▶ [WORK INSTRUCTION]: A complete answer lists every line of the entries below where the string "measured" appears.

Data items
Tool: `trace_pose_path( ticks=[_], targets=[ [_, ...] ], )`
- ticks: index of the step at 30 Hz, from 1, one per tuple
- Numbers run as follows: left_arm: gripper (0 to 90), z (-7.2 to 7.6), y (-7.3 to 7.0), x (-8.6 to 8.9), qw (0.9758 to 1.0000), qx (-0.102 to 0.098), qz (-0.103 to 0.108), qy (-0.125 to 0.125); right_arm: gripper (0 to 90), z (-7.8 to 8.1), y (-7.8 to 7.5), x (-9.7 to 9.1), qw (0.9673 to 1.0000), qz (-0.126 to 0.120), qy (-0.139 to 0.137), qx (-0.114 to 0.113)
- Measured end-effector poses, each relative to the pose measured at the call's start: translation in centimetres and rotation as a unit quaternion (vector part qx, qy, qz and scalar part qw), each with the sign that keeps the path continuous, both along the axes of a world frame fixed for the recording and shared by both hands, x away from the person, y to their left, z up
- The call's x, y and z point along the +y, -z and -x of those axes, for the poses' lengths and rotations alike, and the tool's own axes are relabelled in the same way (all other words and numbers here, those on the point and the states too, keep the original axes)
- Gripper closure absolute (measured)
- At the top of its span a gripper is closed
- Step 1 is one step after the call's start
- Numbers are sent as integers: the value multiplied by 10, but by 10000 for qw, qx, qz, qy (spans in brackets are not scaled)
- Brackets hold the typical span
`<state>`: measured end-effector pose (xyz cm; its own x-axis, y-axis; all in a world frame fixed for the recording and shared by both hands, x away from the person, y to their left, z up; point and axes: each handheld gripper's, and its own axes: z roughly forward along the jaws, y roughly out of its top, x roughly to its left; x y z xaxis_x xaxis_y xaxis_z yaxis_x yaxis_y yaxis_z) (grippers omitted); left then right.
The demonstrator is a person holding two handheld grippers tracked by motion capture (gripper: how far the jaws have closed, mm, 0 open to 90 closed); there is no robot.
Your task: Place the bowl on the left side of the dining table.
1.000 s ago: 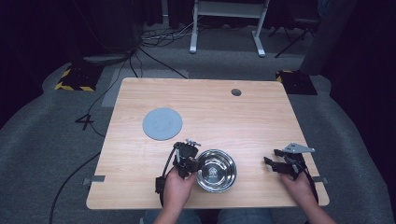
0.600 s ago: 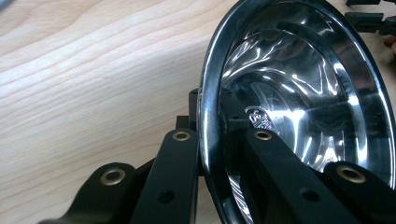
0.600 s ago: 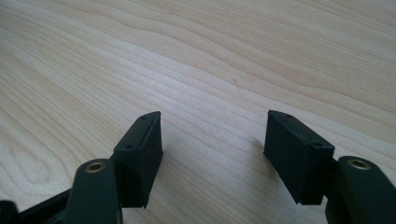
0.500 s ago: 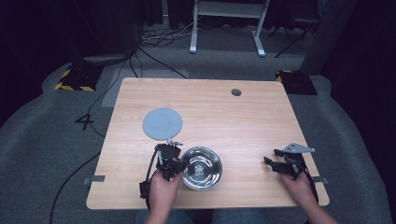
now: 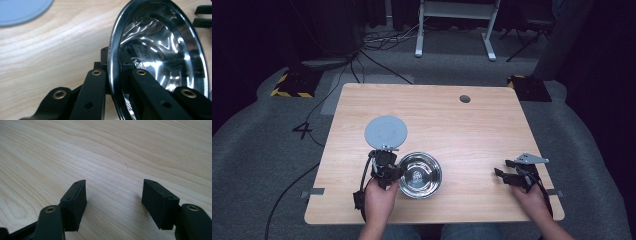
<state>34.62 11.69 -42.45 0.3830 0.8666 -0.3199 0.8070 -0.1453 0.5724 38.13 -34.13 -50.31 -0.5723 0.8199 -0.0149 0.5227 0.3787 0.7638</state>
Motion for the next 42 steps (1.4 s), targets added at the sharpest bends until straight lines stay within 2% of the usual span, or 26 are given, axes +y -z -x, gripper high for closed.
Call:
trace_pose_path(
  ticks=[1,6,9,10,13,19,28,33,38,42],
  targets=[
    [853,-2,-2,2,10000,-9,-48,-39,364,0,0,0,10000,3,0,-2],
    [858,-13,-12,11,9999,-46,42,-140,364,0,0,0,10000,-1,-3,0],
    [858,-20,-18,18,9997,-80,55,-202,363,0,0,0,10000,0,0,1],
    [858,-22,-20,20,9998,-109,0,-189,363,0,0,0,10000,0,0,1],
    [858,-28,-24,28,9994,-130,59,-324,363,0,0,0,10000,1,-1,1],
    [859,-43,-29,42,9991,-111,121,-388,363,0,0,0,10000,-1,-2,0],
    [860,-62,-41,55,9990,-161,74,-413,361,0,0,0,10000,15,-3,-2],
    [860,-75,-42,59,9977,-146,221,-622,355,0,0,0,10000,1,24,1],
    [860,-86,-43,69,9968,-115,395,-691,352,0,0,0,10000,11,12,-3],
    [861,-96,-47,76,9960,-139,363,-800,349,0,0,0,10000,12,18,-1]
  ],
)
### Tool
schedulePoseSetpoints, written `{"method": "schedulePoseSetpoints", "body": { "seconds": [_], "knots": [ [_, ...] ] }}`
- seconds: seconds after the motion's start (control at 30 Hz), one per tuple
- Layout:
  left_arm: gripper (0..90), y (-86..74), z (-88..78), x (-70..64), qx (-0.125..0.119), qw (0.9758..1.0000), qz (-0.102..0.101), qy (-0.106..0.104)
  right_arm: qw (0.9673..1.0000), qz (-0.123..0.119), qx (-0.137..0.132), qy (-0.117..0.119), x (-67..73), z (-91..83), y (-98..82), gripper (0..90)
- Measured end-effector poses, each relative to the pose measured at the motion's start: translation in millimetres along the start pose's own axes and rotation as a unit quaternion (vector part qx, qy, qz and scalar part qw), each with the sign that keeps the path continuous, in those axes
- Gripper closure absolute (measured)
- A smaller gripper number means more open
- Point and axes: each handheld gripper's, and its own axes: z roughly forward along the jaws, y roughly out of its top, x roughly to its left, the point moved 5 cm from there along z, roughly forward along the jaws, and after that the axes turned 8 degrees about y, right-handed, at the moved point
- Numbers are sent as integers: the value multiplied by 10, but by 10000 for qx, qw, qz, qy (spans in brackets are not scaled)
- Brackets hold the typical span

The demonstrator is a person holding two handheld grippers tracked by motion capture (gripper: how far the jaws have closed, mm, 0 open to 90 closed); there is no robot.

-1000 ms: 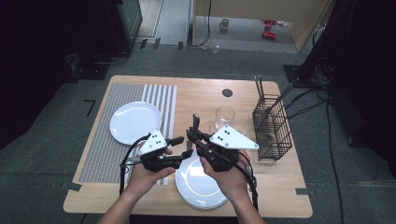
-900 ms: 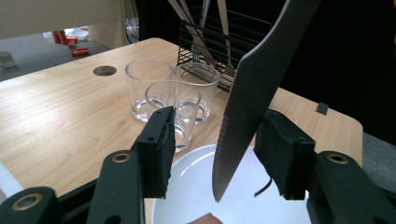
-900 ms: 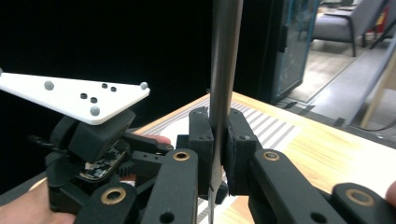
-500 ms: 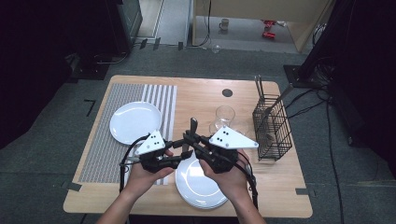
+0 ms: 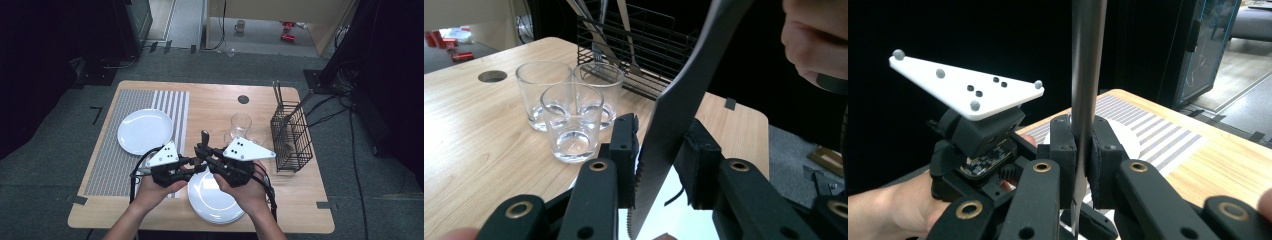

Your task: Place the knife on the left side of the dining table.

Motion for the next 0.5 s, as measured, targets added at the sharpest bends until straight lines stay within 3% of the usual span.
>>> {"method": "schedulePoseSetpoints", "body": {
  "seconds": [0.1,0.17,0.3,0.5],
  "knots": [
    [780,-18,18,-1,73,9999,73,51,10000,77,-22,-24,-32,8,-19,821],
    [865,-30,16,-5,52,9999,147,48,9999,113,-34,-70,-55,17,-30,800],
    [897,-29,25,-76,37,9991,421,47,9997,206,-76,-64,-73,19,-44,798],
    [900,1,-1,-67,-166,9986,439,254,9990,363,-199,-190,-67,6,-58,778]
  ]
}}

▶ [FINISHED EXERCISE]:
- Measured end-effector poses, each relative to the pose measured at the call's start: translation in centimetres and rotation as a unit quaternion (vector part qx, qy, qz and scalar part qw), each with the sign that keeps the path continuous, both along the axes of a world frame fixed for the recording and shared by both hands, x away from the person, y to their left, z up
- Gripper closure absolute (measured)
`<state>`: measured end-effector pose (xyz cm; its own x-axis, y-axis; all in a world frame fixed for the recording and shared by both hands, x away from the person, y to their left, z up; point and axes: each handheld gripper's, and its own axes: z roughly forward along the jaws, y roughly out of its top, x roughly to its left; x y z xaxis_x xaxis_y xaxis_z yaxis_x yaxis_y yaxis_z) (grippers omitted); left then right.
- Measured end-effector poses, each relative to the pose measured at the motion's start: translation in millimetres along the start pose's own axes and rotation as a unit quaternion (vector part qx, qy, qz and scalar part qw), each with the sign that keeps the path continuous, in those axes
- Gripper closure absolute (measured)
Motion for the next 0.5 s, as measured, targets added at the sharpest bends until straight lines stay within 3% of the usual span.

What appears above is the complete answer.